= Work request =
State only the number of lines below where the word "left" is found.

= Collected data =
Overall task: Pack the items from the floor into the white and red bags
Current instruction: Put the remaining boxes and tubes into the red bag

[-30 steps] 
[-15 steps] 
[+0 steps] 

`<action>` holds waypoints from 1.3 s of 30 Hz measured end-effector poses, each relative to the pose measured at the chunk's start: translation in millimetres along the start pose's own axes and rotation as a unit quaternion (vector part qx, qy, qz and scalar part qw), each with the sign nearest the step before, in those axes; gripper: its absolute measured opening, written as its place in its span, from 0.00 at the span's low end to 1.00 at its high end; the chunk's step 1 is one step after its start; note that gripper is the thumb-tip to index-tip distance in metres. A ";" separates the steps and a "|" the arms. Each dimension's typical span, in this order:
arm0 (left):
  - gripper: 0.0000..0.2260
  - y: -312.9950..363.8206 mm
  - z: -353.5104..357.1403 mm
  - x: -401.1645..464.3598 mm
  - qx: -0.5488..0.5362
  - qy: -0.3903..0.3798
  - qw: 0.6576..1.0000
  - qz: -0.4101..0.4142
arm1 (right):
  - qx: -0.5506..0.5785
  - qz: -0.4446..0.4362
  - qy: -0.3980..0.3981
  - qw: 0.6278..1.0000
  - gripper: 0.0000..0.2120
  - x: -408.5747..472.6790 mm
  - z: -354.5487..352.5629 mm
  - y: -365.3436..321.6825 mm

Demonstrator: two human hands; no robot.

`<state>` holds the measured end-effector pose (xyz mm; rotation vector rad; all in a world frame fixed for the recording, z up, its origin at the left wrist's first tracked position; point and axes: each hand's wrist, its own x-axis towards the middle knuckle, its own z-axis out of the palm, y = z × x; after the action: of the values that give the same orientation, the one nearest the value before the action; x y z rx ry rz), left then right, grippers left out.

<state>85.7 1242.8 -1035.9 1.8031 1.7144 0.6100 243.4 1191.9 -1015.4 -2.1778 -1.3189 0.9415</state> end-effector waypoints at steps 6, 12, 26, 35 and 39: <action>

= Task answer =
2